*TASK DETAILS*
Look through the listing and locate every line containing the word "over"; copy those lines.
= = = = = = =
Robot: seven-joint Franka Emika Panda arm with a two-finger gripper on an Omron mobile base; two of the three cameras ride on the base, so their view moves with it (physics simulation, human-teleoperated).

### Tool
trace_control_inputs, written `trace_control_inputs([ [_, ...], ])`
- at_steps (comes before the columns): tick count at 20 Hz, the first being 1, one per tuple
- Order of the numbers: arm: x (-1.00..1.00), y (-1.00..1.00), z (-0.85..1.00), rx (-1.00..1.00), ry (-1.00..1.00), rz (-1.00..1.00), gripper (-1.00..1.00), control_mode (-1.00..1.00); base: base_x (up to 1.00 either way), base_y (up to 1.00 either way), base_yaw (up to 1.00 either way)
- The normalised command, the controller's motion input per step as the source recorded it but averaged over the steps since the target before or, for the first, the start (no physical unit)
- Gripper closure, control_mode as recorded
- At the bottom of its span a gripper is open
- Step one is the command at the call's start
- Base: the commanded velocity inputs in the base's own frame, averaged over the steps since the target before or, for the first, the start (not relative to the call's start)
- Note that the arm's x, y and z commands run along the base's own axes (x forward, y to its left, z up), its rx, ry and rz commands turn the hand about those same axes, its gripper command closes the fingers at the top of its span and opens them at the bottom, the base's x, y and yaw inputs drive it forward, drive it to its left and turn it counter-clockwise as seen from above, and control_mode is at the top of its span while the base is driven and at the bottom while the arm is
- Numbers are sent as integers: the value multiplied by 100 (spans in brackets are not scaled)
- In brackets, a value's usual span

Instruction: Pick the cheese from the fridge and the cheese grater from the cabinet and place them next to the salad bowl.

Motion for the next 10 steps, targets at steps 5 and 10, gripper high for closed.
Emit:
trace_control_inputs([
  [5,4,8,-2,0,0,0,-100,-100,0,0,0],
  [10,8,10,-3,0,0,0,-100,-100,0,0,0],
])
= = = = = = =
*RESULT BELOW*
- The normalised command, the controller's motion input per step as the source recorded it but averaged over the steps since the target before or, for the first, the start (no physical unit)
- Base: the commanded velocity inputs in the base's own frame, averaged over the steps since the target before or, for the first, the start (not relative to the call's start)

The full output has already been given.